On Jul 23, 8:02*pm, "S.Lewis" <Gossa...@interesting.com> wrote:
> Depends on the system. *I've seen them where the dial-up modem (card) itself
> was only fried; *then again I've seen the slot also fried......
We routinely would fixed electronics by identifying damaged parts
for each board, replacing those parts, and never having future
failures. Properly noted is an effect called 'overstress' where parts
fail later. Same analysis is required on aerospace hardware so that
failure never happens. IOW trace excessive currents by analysis,
replace any part that may have exceeded manufacturer specs, and
eliminate overstress failures.
How are modems most often damaged? First surge circuit must be
identified. A most common path through modems is incoming on AC
electric (bypassing protection that is inside all power supplies),
through motherboard, through modem, then out to earth ground via phone
line.
A most common modem failure (the weakest point in that circuit) is a
PNP transistor that drives its off-hook relay.
In another situation, two plug-in protectors earthed a surge
destructively via adjacent and powered off computers. We traced the
surge path to earth ground. Protectors connected a surge into both
motherboards (bypassing the power supply). Outgoing on NIC. Through
network to a third computer. Out that computer to earth ground via a
dialup modem. In this case, various network interface chips and the
modem suffered damage. All parts in those paths replaced. Computers
never failed again. But again, overstress was made irrelevant by
tracing a surge's circuit.
We know some components will not be surge damaged. For example,
memory has an incoming path from motherboard. Where is the outgoing
path? None exists. So memory boards are not surge damaged. Essential
for damage is both an incoming and outgoing path. Without both, then
damage and overstress will not happen.
Damage is not capricious.

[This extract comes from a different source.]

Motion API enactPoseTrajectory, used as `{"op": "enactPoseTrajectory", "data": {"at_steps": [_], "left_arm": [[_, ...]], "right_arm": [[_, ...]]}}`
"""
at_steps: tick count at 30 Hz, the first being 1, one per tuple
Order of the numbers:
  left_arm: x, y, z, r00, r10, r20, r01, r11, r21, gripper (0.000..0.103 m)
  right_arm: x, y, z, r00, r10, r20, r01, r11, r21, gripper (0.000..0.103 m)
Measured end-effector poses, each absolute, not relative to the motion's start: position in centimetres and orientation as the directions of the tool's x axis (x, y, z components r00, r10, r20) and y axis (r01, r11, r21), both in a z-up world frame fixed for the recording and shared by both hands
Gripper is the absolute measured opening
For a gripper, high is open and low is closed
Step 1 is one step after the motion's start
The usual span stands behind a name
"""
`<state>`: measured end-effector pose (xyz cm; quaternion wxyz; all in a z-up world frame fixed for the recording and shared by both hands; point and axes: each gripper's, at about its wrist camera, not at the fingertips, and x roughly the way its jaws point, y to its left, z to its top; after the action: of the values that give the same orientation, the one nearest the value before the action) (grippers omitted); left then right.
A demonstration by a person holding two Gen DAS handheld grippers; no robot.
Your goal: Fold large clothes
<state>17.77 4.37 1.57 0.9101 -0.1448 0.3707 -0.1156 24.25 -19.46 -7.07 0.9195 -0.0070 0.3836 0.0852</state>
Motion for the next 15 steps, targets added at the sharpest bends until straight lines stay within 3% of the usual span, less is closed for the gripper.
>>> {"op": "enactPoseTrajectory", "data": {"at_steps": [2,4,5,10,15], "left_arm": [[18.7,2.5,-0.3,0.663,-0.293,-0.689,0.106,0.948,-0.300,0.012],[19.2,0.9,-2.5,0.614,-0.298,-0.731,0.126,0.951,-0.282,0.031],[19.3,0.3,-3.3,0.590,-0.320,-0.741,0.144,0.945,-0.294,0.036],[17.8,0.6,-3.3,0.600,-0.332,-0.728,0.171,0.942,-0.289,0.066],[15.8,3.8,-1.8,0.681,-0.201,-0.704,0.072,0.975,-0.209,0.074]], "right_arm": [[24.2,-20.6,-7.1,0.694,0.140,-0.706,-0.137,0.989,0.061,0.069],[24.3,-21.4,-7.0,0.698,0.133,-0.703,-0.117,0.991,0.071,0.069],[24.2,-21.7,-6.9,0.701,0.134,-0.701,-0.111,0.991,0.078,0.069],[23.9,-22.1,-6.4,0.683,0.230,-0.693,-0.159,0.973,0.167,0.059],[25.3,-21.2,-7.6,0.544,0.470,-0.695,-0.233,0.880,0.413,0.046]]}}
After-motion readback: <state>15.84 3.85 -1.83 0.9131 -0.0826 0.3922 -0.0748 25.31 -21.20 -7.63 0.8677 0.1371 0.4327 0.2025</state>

But surges appear capricious without
sufficient konwledge. Surges do not enter via power supplies - due to
numerious layers of protection. But plug-in protectors can divert a
surge around that supply; directly into a motherboard.
Effective protection has always been to divert energy into earth
before a surge can enter the building. Incoming utility wires (ie
telephone, cable TV) have surge protection connected to earth. Surges
typically do not enter via these utilities. Most destructive surges
enter on AC electric. To have damage, a surge forms a connection to
earth. Outgoing connection to earth include telephone and cable TV.
Anything in that path can suffer damage or overstress.